Marches are a way to reaffirm peace. It is also about preparing oneself to understand the suffering of people. In 1930, Gandhi’s famous Salt March provided a nonviolent method of resisting injustices. The Salt March was a means to counter the injustice of the British colonial administration’s collection of tax on salt by marching to the sea o make salt.
Inspired by the Salt March, a group of fifty peace activists from various countries started a global peace march called ‘Jai Jagat’ (victory to the world) from India on 2nd October 2019. The Jai Jagat march was a way to engage and advocate for justice and peace to the local people, bureaucrats, politicians, students, teachers, businessmen, civil society and the government body at both the regional and national levels of the respective countries. The plan was to walk about ten thousand kilometers for three hundred seventy days through eleven countries in order to to engage in dialogue among groups in a week-long United Nations’ Geneva Forum programme.
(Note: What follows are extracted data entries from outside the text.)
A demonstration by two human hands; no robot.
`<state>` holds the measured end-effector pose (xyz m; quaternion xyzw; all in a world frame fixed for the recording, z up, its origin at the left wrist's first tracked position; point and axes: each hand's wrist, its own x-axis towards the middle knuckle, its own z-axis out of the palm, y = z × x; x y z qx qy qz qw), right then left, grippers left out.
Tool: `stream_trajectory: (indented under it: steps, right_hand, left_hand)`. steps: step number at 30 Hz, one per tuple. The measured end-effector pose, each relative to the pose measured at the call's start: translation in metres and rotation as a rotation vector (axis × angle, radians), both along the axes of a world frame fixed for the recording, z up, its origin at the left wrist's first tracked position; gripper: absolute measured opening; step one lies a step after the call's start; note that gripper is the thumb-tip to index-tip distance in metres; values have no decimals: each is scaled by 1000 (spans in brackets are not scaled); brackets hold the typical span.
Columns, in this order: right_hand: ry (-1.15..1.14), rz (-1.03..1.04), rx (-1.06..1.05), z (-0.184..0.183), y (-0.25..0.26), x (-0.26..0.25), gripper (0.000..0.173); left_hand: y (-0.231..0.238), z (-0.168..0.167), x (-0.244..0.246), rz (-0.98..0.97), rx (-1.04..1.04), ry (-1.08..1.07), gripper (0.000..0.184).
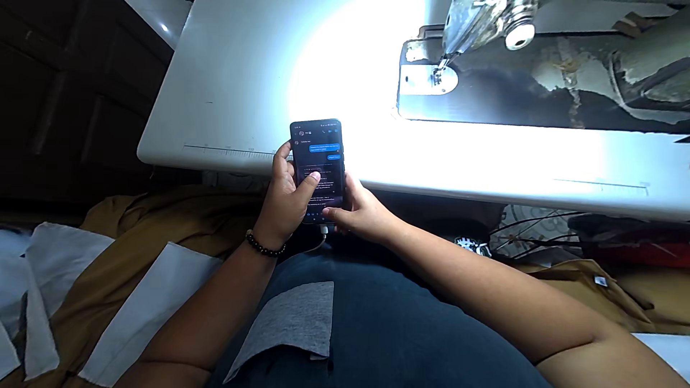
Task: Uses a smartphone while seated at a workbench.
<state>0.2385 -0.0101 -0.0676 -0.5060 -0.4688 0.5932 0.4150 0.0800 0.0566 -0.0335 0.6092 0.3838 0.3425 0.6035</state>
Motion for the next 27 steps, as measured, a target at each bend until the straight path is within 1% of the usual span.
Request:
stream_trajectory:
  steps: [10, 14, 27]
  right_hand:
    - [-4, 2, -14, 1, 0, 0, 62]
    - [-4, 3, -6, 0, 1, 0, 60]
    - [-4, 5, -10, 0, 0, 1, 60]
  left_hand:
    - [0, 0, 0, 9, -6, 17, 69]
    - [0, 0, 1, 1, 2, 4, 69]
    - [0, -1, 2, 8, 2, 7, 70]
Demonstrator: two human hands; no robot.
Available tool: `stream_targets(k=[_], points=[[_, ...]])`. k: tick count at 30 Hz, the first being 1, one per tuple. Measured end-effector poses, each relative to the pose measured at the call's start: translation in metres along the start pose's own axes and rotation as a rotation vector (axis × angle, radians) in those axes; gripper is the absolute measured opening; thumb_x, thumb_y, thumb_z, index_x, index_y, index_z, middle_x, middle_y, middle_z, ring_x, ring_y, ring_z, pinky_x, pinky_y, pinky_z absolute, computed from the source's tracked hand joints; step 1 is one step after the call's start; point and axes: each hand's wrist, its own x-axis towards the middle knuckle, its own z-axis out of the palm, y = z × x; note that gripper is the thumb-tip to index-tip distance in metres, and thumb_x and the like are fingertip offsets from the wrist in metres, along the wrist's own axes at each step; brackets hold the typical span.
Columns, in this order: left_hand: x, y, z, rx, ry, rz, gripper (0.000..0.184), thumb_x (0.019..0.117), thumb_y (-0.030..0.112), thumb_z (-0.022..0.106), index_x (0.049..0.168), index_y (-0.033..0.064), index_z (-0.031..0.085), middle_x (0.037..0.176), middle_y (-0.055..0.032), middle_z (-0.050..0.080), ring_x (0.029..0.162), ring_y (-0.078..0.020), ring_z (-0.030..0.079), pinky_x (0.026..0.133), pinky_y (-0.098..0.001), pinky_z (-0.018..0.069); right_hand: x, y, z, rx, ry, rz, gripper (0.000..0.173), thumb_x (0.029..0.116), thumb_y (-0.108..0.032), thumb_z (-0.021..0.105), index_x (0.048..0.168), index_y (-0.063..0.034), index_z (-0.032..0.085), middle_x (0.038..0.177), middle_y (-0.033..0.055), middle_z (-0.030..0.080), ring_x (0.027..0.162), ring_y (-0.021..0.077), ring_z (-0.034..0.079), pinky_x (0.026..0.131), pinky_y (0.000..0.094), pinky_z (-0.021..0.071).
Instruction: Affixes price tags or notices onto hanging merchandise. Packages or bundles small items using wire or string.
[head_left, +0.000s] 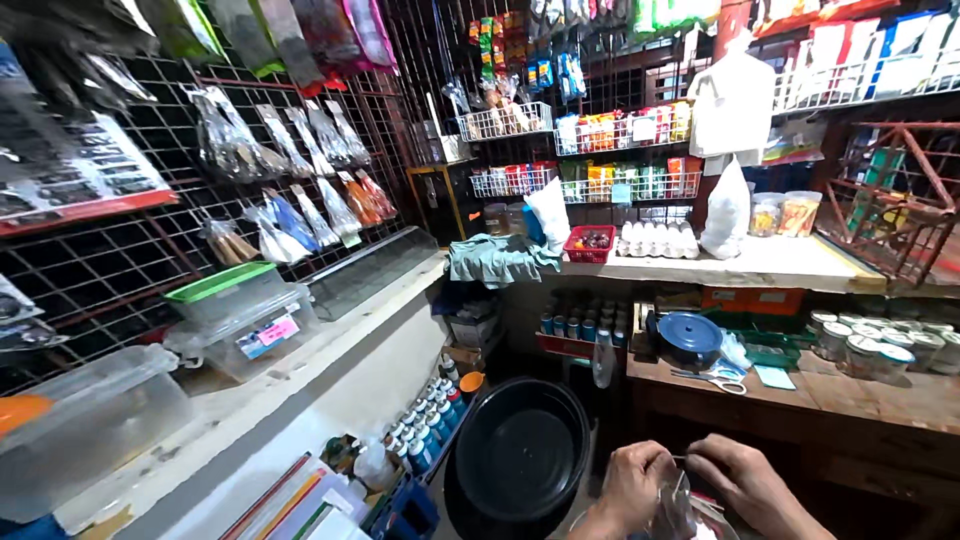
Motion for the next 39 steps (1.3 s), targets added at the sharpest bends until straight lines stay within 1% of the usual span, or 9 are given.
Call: stream_targets(k=[3, 7, 12, 19, 23, 27, 30, 34, 39], points=[[0.008, 0.008, -0.005, -0.346, 0.184, -0.168, 0.025, 0.1048, 0.009, 0.046, 0.102, -0.0026, 0.069, 0.087, -0.0005, 0.065, 0.075, -0.0004, 0.057, 0.075, -0.0189, 0.0489, 0.007, -0.003, -0.02, 0.3, 0.171, 0.166, 0.04, 0.0979, -0.018, 0.055, 0.129, 0.0059, 0.063, 0.118, 0.0134, 0.07, 0.106, 0.0157, 0.068, 0.095, 0.0337, 0.0558], [0.013, 0.035, 0.006, -0.8, 0.12, -0.298, 0.023, 0.1076, 0.011, 0.038, 0.096, 0.0091, 0.059, 0.063, 0.0118, 0.048, 0.049, 0.0045, 0.04, 0.047, -0.0127, 0.0354, 0.002, -0.031, 0.0, 0.895, 0.23, 0.145, 0.038, 0.1091, -0.032, 0.044, 0.132, -0.0075, 0.063, 0.119, 0.0001, 0.075, 0.11, 0.0147, 0.071, 0.101, 0.0357, 0.0562], [0.011, 0.067, 0.023, -0.969, 0.159, -0.3, 0.027, 0.104, 0.004, 0.033, 0.097, 0.011, 0.058, 0.064, 0.0112, 0.052, 0.051, 0.0033, 0.042, 0.049, -0.0148, 0.0375, 0.008, -0.063, 0.025, 0.778, 0.45, -0.101, 0.029, 0.109, -0.034, 0.047, 0.123, -0.0279, 0.071, 0.116, -0.011, 0.075, 0.109, 0.0046, 0.069, 0.099, 0.0255, 0.0554], [0.002, 0.071, 0.04, -0.713, 0.279, -0.075, 0.017, 0.1, 0.0, 0.047, 0.098, -0.0033, 0.064, 0.08, 0.0066, 0.06, 0.069, 0.0056, 0.053, 0.065, -0.0152, 0.0468, 0.018, -0.07, 0.016, 0.538, 0.56, -0.245, 0.023, 0.1068, -0.025, 0.054, 0.118, -0.0228, 0.074, 0.109, -0.0128, 0.074, 0.097, -0.0009, 0.07, 0.088, 0.019, 0.0587], [0.004, 0.066, 0.046, -0.659, 0.373, -0.054, 0.015, 0.0995, 0.001, 0.052, 0.093, -0.005, 0.064, 0.076, 0.0043, 0.061, 0.067, 0.0056, 0.055, 0.066, -0.0147, 0.0485, 0.018, -0.083, 0.007, 0.535, 0.549, -0.188, 0.016, 0.0984, 0.002, 0.058, 0.103, 0.0084, 0.071, 0.098, 0.0012, 0.075, 0.094, -0.0015, 0.069, 0.089, 0.0172, 0.057], [0.013, 0.062, 0.038, -0.621, 0.386, -0.19, 0.021, 0.101, 0.003, 0.046, 0.099, -0.0024, 0.066, 0.077, 0.0042, 0.061, 0.064, 0.0028, 0.054, 0.063, -0.0163, 0.0482, 0.031, -0.072, 0.015, 0.833, 0.57, 0.107, 0.026, 0.1064, -0.009, 0.044, 0.108, -0.0064, 0.07, 0.092, -0.0035, 0.077, 0.083, 0.0072, 0.075, 0.08, 0.0261, 0.0634], [0.018, 0.051, 0.034, -0.655, 0.417, -0.186, 0.022, 0.1038, 0.007, 0.047, 0.098, 0.0007, 0.068, 0.069, 0.0087, 0.056, 0.058, 0.0036, 0.05, 0.057, -0.0138, 0.0447, 0.035, -0.055, 0.017, 1.088, 0.482, 0.301, 0.033, 0.1089, -0.01, 0.031, 0.12, 0.0, 0.061, 0.102, 0.0054, 0.078, 0.093, 0.0153, 0.076, 0.09, 0.0324, 0.0618], [0.02, 0.047, 0.034, -0.627, 0.444, -0.196, 0.021, 0.1027, 0.005, 0.049, 0.098, -0.0008, 0.068, 0.077, 0.0057, 0.063, 0.067, 0.0027, 0.057, 0.065, -0.015, 0.0495, 0.026, -0.053, 0.024, 1.053, 0.354, 0.363, 0.029, 0.1048, -0.008, 0.044, 0.117, 0.0032, 0.067, 0.105, 0.0058, 0.077, 0.097, 0.0116, 0.074, 0.092, 0.0283, 0.0592], [0.015, 0.026, 0.047, -0.41, 0.446, -0.03, 0.015, 0.0936, 0.0, 0.062, 0.097, -0.0074, 0.074, 0.096, -0.0098, 0.071, 0.093, -0.005, 0.067, 0.089, -0.0209, 0.0544, 0.027, -0.053, 0.027, 0.94, 0.4, 0.36, 0.017, 0.0981, -0.002, 0.058, 0.102, 0.002, 0.074, 0.085, 0.0036, 0.077, 0.077, 0.007, 0.073, 0.074, 0.0227, 0.0604]])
Due to the COVID outbreak, the march had to be suspended in Armenia. But the successful first step of the march through two thousand kilometers in India was very powerful and a historical one. It directly engaged about eight thousand women, eighteen thousand youths, twenty thousand men and fifty thousand children, and in conversations with the UN-affiliated organizations on nonviolence and its practical implications. In Chhindawara district, about twenty five thousand school children gathered under a tent to sing the Jai Jagat song. The march also inaugurated a course on nonviolence as a regular subject at Samrat Ashok Technical Institute (college) in Udisha state of India. As Gandhi once famously said- ‘In a gentle way you can shake the world’. The Jai Jagat 2020 campaign was able to do so to some extent. This 13:37 minutes video made by the Jai Jagat movement team gives a glimpse of some of the accomplishments of the march in India and much more: https://www.youtube.com/watch?v=u3JB_JYnJh4
The suspension of the campaign was taken as the opportunity to learn from the past and to take the time to plan a new campaign. It has been decided now to reshape the campaign as ‘Jai Jagat 2021-2030’, a ten-year movement. I, Subhash Chandra, Friends Peace Teams contact in Nepal, not only participated in the Jai Jagat 2020 March in India for a week but also contributed in linking the campaign to a few other countries enroute. Recently, I was asked by the core leadership of the movement to serve in the action group of this decade-long global movement for peace and justice. This year the movement is focusing on nonviolent economy and constructive program themes. I look forward to how and where we can join hands to uplift the much needed peace movements in the world today.